Nobel Prize-winning economist Joseph Stiglitz has said control over immigration should be devolved to Scotland.
Mr Stiglitz, who sits on the Scottish Government council of economic advisers and advises Labour leader Jeremy Corbyn, said Scotland’s different economic needs meant that immigration should be managed differently north of the Border.
The comments will add weight to calls from the SNP and some Labour MPs who want immigration powers to be included in a new post-Brexit constitutional settlement.
Allies of Mr Corbyn within the group of Scottish MPs have said they will lobby their colleagues from the rest of the UK for a federal constitutional convention to include discussion of a separate immigration regime.
Asked about the case for devolution of immigration on the BBC’s Sunday Politics Scotland, Mr Stiglitz said: “It fits into a complicated issue of devolution and what powers are given to Scotland.
“It’s very clear, just to take one example – Scotland’s approach to education is very different from that of England. Scotland for many years has been trying to ensure that everybody has access to education but keeping fees low, and being very open to the rest of the world rather than being more closed.
“So given that there are these fundamental differences in values and in economic needs, it seems to me that it is certainly an appropriate issue to be on the table that Scotland should have the powers to go its own way in migration policy.”
Committees in both House of Parliament at Westminster have called on the government to consider devolution of some immigration powers. One model being suggested is the immigration system in Canada, where provinces are able to support industries that need additional workers through local migration targets, while the overall system is operated by the federal government.
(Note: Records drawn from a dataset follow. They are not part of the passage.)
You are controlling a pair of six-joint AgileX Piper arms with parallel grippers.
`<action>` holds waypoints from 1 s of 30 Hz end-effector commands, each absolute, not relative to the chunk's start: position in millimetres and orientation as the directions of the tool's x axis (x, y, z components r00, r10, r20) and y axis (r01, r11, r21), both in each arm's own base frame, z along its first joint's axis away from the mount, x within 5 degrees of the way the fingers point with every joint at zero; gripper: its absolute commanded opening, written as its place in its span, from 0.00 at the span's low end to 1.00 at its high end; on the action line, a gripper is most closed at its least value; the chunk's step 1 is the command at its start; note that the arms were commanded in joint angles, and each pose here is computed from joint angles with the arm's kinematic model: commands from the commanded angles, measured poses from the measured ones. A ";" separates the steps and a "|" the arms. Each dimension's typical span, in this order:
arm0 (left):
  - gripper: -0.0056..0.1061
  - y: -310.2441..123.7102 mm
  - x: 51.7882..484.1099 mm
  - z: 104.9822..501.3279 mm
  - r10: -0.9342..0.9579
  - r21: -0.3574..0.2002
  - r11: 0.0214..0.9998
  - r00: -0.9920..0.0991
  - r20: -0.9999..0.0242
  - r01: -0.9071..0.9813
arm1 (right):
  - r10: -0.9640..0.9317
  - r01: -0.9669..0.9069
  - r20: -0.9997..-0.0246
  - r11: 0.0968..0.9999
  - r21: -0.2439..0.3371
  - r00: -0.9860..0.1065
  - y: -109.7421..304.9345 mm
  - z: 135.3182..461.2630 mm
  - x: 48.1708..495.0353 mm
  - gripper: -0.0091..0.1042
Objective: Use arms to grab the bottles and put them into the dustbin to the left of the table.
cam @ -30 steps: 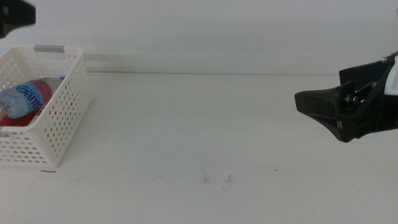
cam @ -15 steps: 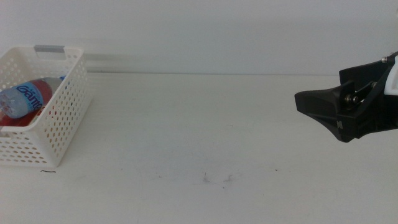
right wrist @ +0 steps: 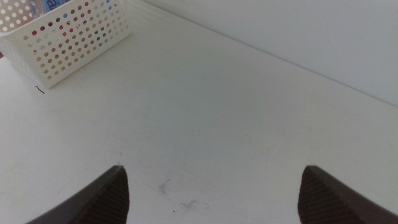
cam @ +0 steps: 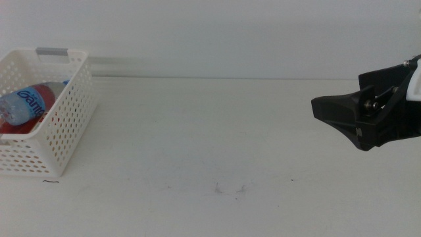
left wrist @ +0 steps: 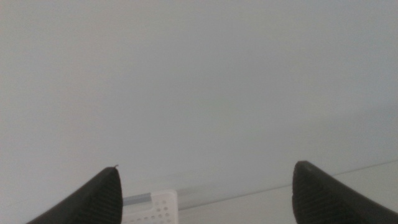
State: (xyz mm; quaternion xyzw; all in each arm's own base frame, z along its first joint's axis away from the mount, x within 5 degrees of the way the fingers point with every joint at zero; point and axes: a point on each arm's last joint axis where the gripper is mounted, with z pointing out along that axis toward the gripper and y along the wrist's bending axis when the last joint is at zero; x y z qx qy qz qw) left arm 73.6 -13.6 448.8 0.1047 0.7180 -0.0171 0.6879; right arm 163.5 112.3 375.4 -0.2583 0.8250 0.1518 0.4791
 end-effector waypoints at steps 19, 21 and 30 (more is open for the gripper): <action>0.89 -8.9 75.0 446.8 0.159 0.155 0.980 -0.029 -0.987 0.124 | -0.281 -0.573 -0.874 0.820 -0.004 -0.396 110.9 373.0 161.6 0.74; 0.89 -9.5 77.1 440.2 0.150 0.149 0.981 -0.002 -0.989 0.123 | -0.271 -0.563 -0.897 0.826 -0.030 -0.350 105.3 371.1 158.3 0.74; 0.89 -11.2 68.1 293.8 0.079 0.057 0.985 -0.135 -0.988 0.160 | -0.091 -0.216 -0.945 0.976 -0.022 -0.313 22.4 305.6 105.1 0.74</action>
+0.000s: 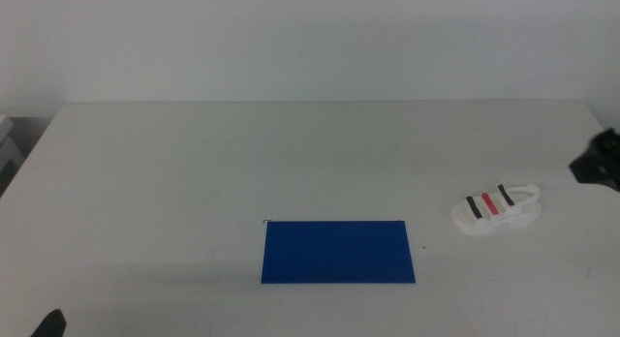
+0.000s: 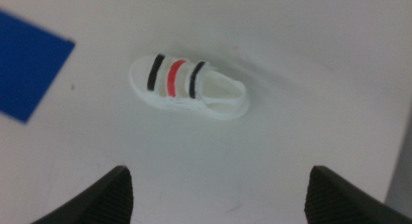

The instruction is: Use one arm to grab the shoe from the table and place it on the mat.

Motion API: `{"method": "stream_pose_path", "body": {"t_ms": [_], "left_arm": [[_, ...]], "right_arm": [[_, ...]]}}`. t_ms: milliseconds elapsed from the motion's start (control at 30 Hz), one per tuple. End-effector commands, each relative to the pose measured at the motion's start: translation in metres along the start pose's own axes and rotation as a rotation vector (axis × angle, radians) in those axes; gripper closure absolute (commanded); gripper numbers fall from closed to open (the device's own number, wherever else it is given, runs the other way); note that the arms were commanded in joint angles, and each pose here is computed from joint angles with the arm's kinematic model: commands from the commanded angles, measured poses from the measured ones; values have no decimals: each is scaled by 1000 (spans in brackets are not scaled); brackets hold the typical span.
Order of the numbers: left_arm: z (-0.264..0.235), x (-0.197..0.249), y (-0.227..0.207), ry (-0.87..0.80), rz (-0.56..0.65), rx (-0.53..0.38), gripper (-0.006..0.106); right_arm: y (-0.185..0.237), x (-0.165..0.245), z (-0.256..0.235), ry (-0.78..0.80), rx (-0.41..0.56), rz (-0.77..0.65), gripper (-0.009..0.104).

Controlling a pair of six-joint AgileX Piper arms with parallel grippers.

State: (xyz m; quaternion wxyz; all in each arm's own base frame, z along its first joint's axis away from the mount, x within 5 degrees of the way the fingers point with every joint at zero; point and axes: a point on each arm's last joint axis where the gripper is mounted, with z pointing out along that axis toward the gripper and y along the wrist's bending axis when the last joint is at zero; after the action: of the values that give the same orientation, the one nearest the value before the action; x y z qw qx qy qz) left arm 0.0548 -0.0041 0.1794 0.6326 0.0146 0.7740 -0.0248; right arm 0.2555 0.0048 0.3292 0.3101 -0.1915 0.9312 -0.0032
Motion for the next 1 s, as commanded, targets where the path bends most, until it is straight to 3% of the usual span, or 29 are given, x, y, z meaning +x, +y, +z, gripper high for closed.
{"method": "stream_pose_path", "body": {"t_ms": [0,167,367,500,767,967], "left_arm": [[-1,-6,0,-87,-11,-1,7],[-1,-6,0,-87,-11,-1,7],[-1,-6,0,-87,-11,-1,7],[-1,-6,0,-87,-11,-1,7],[-1,-6,0,-87,-11,-1,7],[-1,-6,0,-87,-11,-1,7]], "right_arm": [[-8,-22,2,-5,-26,-111,20],[-27,-59,37,48,-81,-347,20],[-28,-74,76,120,-153,-366,20],[-22,-80,97,127,-168,-461,20],[-14,-68,129,201,-301,-892,20],[-16,-69,139,185,-287,-991,21]]}}
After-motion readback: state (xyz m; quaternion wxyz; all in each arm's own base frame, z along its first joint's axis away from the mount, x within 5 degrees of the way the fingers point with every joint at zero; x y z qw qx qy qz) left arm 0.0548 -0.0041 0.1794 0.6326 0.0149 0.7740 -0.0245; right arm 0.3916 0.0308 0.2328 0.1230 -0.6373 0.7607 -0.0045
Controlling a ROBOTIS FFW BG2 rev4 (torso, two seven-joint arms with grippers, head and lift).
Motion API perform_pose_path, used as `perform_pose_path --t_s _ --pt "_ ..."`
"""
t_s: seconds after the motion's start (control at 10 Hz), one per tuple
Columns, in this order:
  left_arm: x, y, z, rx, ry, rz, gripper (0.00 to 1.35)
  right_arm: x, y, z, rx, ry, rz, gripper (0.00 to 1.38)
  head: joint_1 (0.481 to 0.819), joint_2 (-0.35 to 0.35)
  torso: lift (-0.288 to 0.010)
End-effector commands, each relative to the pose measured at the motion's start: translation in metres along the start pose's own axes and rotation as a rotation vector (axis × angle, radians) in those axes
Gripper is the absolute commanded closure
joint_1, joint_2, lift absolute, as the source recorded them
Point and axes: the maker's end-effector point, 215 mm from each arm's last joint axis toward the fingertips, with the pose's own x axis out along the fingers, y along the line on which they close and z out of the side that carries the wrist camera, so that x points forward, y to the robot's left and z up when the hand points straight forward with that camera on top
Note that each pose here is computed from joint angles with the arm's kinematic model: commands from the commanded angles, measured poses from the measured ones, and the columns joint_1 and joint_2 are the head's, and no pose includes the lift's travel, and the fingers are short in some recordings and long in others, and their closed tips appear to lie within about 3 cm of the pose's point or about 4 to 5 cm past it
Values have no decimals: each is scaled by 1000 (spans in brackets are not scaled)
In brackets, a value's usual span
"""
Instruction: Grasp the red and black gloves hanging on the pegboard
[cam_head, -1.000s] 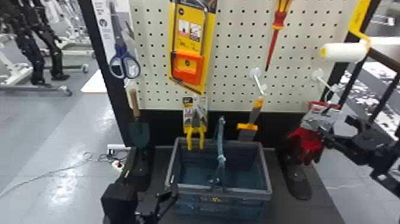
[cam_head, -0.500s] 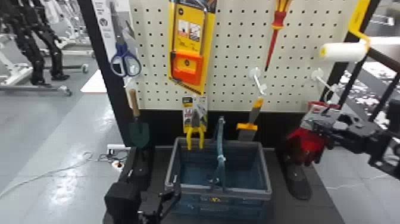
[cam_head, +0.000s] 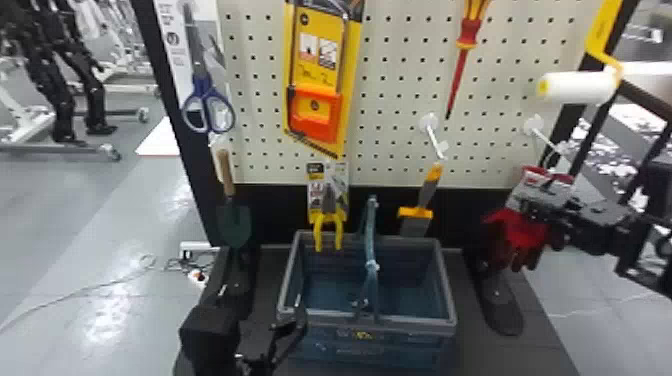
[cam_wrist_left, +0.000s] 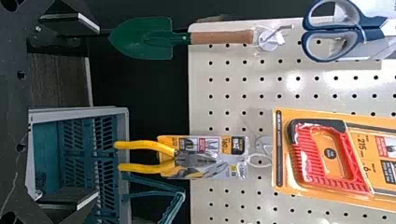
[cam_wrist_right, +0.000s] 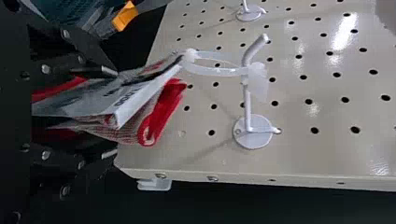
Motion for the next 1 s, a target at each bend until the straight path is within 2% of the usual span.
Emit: perform_pose_path --t_s 0.0,0.1,0.9 --pt "1 0 1 0 -3 0 85 -3 1 -6 5 15 -2 1214 549 0 -100" --pt "1 -1 1 0 -3 -3 85 -2 2 -3 -3 1 -2 1274 549 0 -100" --pt "0 -1 -1 0 4 -3 84 -2 7 -4 -16 -20 0 1286 549 0 -100"
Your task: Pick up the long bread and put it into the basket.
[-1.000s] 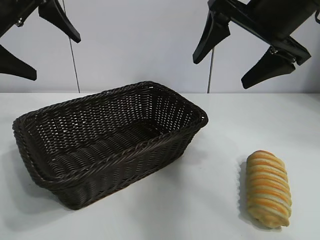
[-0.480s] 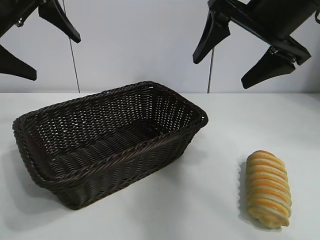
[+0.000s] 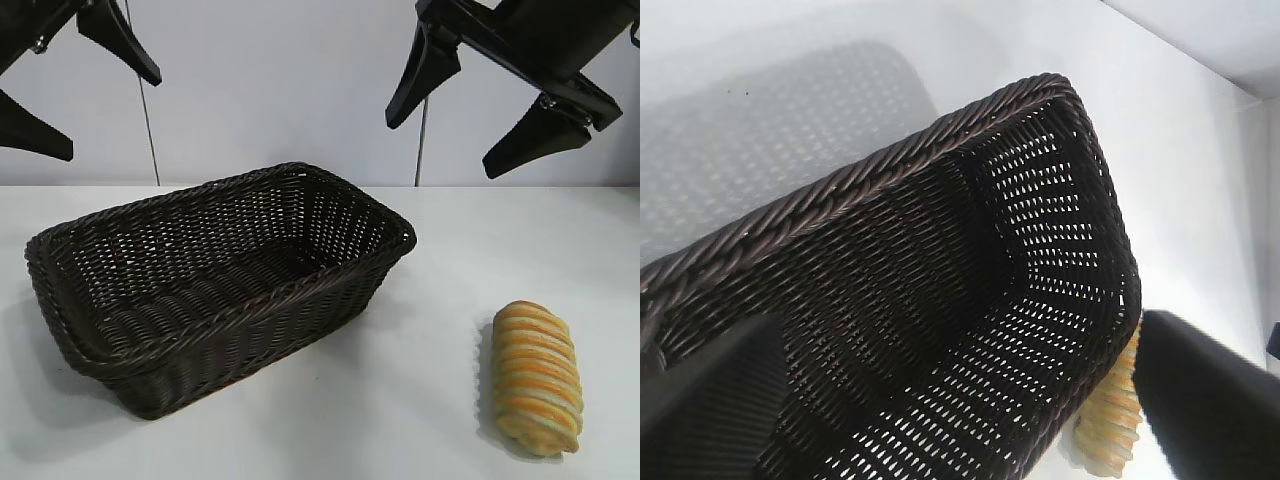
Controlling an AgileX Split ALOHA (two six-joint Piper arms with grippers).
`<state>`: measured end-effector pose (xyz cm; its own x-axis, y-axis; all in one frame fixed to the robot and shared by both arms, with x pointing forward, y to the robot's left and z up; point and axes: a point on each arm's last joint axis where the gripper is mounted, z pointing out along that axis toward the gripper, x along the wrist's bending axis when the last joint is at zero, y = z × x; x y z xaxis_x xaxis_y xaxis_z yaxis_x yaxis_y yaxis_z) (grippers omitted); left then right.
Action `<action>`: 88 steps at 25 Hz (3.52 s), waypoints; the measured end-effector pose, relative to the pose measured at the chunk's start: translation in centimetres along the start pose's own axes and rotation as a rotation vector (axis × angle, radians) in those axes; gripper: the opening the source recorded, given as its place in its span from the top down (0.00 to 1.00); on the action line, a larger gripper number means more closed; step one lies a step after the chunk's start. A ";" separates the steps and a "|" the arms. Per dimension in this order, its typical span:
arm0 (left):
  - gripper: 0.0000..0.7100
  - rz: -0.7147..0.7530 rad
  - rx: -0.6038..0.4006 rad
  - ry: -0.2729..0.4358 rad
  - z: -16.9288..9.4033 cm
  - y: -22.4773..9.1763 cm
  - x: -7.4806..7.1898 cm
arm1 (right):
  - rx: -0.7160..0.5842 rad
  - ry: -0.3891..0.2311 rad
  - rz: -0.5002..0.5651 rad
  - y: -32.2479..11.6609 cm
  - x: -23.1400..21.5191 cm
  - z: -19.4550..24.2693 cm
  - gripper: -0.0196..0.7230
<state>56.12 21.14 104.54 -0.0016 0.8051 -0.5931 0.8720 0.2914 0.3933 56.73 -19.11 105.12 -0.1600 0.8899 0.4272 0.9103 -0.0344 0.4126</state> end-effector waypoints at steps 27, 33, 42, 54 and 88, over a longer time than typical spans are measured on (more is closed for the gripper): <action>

Mr Stiglitz, who backed Scottish independence in 2014, said he was still “sympathetic” to the case for leaving the Union in the wake of Brexit and said negotiations in Brussels were heading for a “disaster”. He claimed that if Scotland were to “go its own way” and re-join the EU, “it would resolve a lot of the uncertainties that are being created by the mismanagement of Brexit”.
Mr Stiglitz added: “When you had a referendum a couple of years ago it seemed to me at that time it was very clear that the values and policies of Scotland were moving in a markedly different direction from those in England and that within the broader context of the EU, you might say the greater devolution of powers that might be associated with independence would be of value.”
However, the Nobel laureate had a less welcome message for Nicola Sturgeon on controversial research into a universal basic income.
Mr Stiglitz said handing out public money to all as an alternative to the benefits system could shift support away from those who need it most.
Ms Sturgeon has come under fire for authorising a study of the scheme, which could cost as much as £3.6 billion to roll out. The First Minister admitted last week that a basic income “might not turn out to be feasible”.
“I do worry about two things,” Mr Stiglitz said. “One, there’s fiscal constraints. Should this scarce money be used to give everybody a basic amount or should it be targeted at those who have particularly strong needs? I think there needs to be some targeting.
“Secondly, over the long run, our responsibility as a society is to make sure everybody who wants a job can get one. The underlying problems of lack of employment and lack of adequate pay – anybody who works full time ought to have a liveable income – those are the issues that in the long run we need to address.”
The Nobel laureate was in Edinburgh to take part in the launch of a new forum,the Commission on Global Economic Transformation, which will produce a report in 2019 aimed at helping economies deal with the challenges of global warming, rapid technological change and mass migration.
SNP MSP Maree Todd said: “Joseph Stiglitz is one of the world’s leading economists and is respected across political parties.
“Today he has warned that May’s mismanagement of Brexit is increasing the uncertainties and worsening the outcome for businesses across the UK – and confirmed that an independent Scotland in the EU is an excellent way to mitigate this chaos.”